Damped versus undamped stability.
Figure 4-19. Damped versus undamped stability.

Longitudinal Stability (Pitching)
In designing an aircraft, a great deal of effort is spent in
developing the desired degree of stability around all three
axes. But longitudinal stability about the lateral axis is
considered to be the most affected by certain variables in
various flight conditions.

Longitudinal stability is the quality that makes an aircraft
stable about its lateral axis. It involves the pitching motion
as the aircraft's nose moves up and down in flight. A
longitudinally unstable aircraft has a tendency to dive or
climb progressively into a very steep dive or climb, or even
a stall. Thus, an aircraft with longitudinal instability becomes
difficult and sometimes dangerous to fly.

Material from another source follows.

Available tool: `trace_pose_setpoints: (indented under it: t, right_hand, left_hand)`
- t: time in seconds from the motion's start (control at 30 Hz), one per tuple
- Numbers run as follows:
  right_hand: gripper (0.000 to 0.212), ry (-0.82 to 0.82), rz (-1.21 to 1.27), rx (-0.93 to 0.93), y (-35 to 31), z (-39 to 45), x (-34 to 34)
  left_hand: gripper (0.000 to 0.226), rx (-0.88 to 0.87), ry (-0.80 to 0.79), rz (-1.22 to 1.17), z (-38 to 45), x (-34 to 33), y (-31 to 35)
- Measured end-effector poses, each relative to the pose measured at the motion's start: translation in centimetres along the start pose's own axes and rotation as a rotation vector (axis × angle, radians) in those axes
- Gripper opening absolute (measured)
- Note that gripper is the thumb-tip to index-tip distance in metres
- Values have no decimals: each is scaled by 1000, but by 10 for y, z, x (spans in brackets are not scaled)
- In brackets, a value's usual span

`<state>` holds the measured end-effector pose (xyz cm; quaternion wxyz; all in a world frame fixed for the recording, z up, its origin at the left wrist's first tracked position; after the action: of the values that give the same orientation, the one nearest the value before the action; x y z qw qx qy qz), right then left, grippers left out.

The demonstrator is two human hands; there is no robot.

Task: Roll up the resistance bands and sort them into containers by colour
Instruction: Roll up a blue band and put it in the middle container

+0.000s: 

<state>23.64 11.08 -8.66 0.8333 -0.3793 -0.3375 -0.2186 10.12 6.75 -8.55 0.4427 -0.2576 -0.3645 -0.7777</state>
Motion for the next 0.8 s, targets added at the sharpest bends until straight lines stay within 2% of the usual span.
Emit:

Static longitudinal stability or instability in an aircraft, is
dependent upon three factors:
1. Location of the wing with respect to the CG
2. Location of the horizontal tail surfaces with respect
to the CG
3. Area or size of the tail surfaces

In analyzing stability, it should be recalled that a body free
to rotate always turns about its CG.

To obtain static longitudinal stability, the relation of the
wing and tail moments must be such that, if the moments
are initially balanced and the aircraft is suddenly nose up,
the wing moments and tail moments change so that the sum
of their forces provides an unbalanced but restoring moment
which, in turn, brings the nose down again. Similarly, if the
aircraft is nose down, the resulting change in moments brings
the nose back up.

The CL in most asymmetrical airfoils has a tendency to
change its fore and aft positions with a change in the AOA.
The CL tends to move forward with an increase in AOA and
to move aft with a decrease in AOA. This means that when the
AOA of an airfoil is increased, the CL, by moving forward,

tends to lift the leading edge of the wing still more. This
tendency gives the wing an inherent quality of instability.
(NOTE: CL is also known as the center of pressure (CP).)

Figure 4-20 shows an aircraft in straight-and-level flight. The
line CG-CL-T represents the aircraft's longitudinal axis from
the CG to a point T on the horizontal stabilizer.

Longitudinal stability.
Figure 4-20. Longitudinal stability.

Most aircraft are designed so that the wing's CL is to the rear
of the CG. This makes the aircraft "nose heavy" and requires
that there be a slight downward force on the horizontal
stabilizer in order to balance the aircraft and keep the nose
from continually pitching downward. Compensation for this
nose heaviness is provided by setting the horizontal stabilizer
at a slight negative AOA. The downward force thus produced
holds the tail down, counterbalancing the "heavy" nose. It is as if the line CG-CL-T were a lever with an upward force at CL and two downward forces balancing each other, one a strong force at the CG point and the other, a much lesser force, at point T (downward air pressure on the stabilizer). To better visualize this physics principle: If an iron bar were suspended at point CL, with a heavy weight hanging on it at the CG, it would take downward pressure at point T to keep the "lever" in balance.